● **WHAT IS NEEDED**: Copy the whole listing below exactly.

● **THE INPUT**:

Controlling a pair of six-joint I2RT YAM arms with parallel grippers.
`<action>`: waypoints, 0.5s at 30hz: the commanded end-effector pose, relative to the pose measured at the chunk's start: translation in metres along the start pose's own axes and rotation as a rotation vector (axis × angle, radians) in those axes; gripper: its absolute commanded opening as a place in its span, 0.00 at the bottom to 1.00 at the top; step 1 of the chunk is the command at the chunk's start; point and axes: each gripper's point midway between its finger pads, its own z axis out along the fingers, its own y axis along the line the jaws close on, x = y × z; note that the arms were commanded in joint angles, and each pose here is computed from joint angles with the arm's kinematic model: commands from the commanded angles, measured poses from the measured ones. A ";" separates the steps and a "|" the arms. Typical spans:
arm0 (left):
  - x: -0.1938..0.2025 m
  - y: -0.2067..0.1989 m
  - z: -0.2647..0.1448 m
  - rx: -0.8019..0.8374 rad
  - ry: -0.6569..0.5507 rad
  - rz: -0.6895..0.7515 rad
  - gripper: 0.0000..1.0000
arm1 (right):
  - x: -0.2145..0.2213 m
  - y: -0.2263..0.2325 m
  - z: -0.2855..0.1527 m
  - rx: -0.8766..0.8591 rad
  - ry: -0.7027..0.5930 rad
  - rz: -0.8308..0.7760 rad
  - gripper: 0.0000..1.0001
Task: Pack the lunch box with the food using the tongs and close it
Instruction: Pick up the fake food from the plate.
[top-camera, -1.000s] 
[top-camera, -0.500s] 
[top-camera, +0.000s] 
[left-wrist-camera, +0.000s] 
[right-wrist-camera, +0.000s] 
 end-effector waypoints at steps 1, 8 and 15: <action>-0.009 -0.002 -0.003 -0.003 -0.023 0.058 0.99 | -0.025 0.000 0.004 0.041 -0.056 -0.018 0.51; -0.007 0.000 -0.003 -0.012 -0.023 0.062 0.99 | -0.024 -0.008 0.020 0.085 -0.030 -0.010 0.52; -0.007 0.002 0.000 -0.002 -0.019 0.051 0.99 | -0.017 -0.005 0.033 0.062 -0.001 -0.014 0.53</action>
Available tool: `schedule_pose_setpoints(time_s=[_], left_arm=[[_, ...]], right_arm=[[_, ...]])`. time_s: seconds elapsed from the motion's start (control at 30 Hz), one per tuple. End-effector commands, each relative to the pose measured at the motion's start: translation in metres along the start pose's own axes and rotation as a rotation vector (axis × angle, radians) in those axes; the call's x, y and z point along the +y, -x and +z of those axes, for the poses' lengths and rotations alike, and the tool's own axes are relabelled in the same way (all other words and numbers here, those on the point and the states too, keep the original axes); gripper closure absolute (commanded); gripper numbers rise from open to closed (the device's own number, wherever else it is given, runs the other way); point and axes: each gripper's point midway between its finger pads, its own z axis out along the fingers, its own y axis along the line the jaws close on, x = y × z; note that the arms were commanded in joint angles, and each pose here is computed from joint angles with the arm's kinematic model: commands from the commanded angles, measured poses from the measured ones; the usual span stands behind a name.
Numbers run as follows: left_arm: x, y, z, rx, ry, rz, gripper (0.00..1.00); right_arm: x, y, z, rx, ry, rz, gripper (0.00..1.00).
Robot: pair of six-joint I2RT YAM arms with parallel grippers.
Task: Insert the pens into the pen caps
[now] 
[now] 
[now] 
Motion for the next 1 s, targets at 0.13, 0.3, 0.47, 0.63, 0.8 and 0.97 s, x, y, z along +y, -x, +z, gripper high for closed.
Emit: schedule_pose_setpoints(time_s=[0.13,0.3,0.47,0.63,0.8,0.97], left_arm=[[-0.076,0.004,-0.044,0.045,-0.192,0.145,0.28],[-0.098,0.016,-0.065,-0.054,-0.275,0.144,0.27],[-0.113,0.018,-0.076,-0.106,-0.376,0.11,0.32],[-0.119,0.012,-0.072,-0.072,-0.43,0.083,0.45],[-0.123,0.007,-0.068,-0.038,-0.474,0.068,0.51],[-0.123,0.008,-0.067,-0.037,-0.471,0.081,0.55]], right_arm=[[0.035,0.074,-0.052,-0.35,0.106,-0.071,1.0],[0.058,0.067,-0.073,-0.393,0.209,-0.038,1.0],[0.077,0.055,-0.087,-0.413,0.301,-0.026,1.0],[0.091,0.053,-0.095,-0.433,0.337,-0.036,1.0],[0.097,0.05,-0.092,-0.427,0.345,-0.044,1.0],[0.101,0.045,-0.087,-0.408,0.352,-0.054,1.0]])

● **RESULT OF THE TASK**:
Controlling a pair of six-joint I2RT YAM arms with parallel grippers.
`<action>`: waypoints, 0.5s at 30hz: the commanded end-effector pose, relative to the pose measured at the chunk's start: translation in metres along the start pose's own axes and rotation as a rotation vector (axis × angle, radians) in those axes; gripper: its absolute commanded opening as a place in its span, 0.00 at the bottom to 1.00 at the top; step 1 of the chunk is the command at the chunk's start; point and axes: each gripper's point midway between its finger pads, its own z axis out along the fingers, its own y axis along the line the jaws close on, x = y × z; note that the arms were commanded in joint angles, and each pose here is computed from joint angles with the arm's kinematic model: commands from the commanded angles, measured poses from the measured ones. A ";" separates the steps and a "|" the arms. Typical spans:
arm0 (left):
  - x: -0.1938..0.2025 m
  - y: -0.2067..0.1989 m
  - z: -0.2647..0.1448 m
  - rx: -0.8019..0.8374 rad
  - ry: -0.6569..0.5507 rad
  - rz: -0.6895..0.7515 rad
  - gripper: 0.0000..1.0000
arm1 (right):
  - x: -0.2145..0.2213 m
  - y: -0.2263..0.2325 m
  - z: -0.2855..0.1527 m
  - rx: -0.8766..0.8591 rad
  - ry: -0.7027..0.5930 rad
  - rz: -0.8308..0.7760 rad
  - gripper: 0.0000..1.0001
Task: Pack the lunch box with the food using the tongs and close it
Instruction: Pick up the fake food from the plate.
[top-camera, -1.000s] 
[top-camera, -0.500s] 
[top-camera, +0.000s] 
[left-wrist-camera, +0.000s] 
[right-wrist-camera, +0.000s] 
 end-effector waypoints at steps 1, 8 and 15: <action>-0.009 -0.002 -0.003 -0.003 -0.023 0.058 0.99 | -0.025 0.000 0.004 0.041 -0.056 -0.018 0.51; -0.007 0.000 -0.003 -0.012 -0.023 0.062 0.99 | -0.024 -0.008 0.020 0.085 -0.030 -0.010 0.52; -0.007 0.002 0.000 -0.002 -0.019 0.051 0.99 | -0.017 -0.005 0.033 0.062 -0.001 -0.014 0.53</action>
Available tool: `schedule_pose_setpoints(time_s=[_], left_arm=[[_, ...]], right_arm=[[_, ...]])`. time_s: seconds elapsed from the motion's start (control at 30 Hz), one per tuple. End-effector commands, each relative to the pose measured at the motion's start: translation in metres along the start pose's own axes and rotation as a rotation vector (axis × angle, radians) in those axes; the call's x, y and z point along the +y, -x and +z of those axes, for the poses' lengths and rotations alike, and the tool's own axes are relabelled in the same way (all other words and numbers here, those on the point and the states too, keep the original axes); gripper closure absolute (commanded); gripper numbers rise from open to closed (the device's own number, wherever else it is given, runs the other way); point and axes: each gripper's point midway between its finger pads, its own z axis out along the fingers, its own y axis along the line the jaws close on, x = y × z; note that the arms were commanded in joint angles, and each pose here is computed from joint angles with the arm's kinematic model: commands from the commanded angles, measured poses from the measured ones; the usual span stands behind a name.
Numbers run as follows: left_arm: x, y, z, rx, ry, rz, gripper (0.00..1.00); right_arm: x, y, z, rx, ry, rz, gripper (0.00..1.00).
Robot: pair of six-joint I2RT YAM arms with parallel grippers.
Task: Insert the pens into the pen caps
[now] 
[now] 
[now] 
Motion for the next 1 s, targets at 0.13, 0.3, 0.47, 0.63, 0.8 and 0.97 s, x, y, z along +y, -x, +z, gripper high for closed.
Emit: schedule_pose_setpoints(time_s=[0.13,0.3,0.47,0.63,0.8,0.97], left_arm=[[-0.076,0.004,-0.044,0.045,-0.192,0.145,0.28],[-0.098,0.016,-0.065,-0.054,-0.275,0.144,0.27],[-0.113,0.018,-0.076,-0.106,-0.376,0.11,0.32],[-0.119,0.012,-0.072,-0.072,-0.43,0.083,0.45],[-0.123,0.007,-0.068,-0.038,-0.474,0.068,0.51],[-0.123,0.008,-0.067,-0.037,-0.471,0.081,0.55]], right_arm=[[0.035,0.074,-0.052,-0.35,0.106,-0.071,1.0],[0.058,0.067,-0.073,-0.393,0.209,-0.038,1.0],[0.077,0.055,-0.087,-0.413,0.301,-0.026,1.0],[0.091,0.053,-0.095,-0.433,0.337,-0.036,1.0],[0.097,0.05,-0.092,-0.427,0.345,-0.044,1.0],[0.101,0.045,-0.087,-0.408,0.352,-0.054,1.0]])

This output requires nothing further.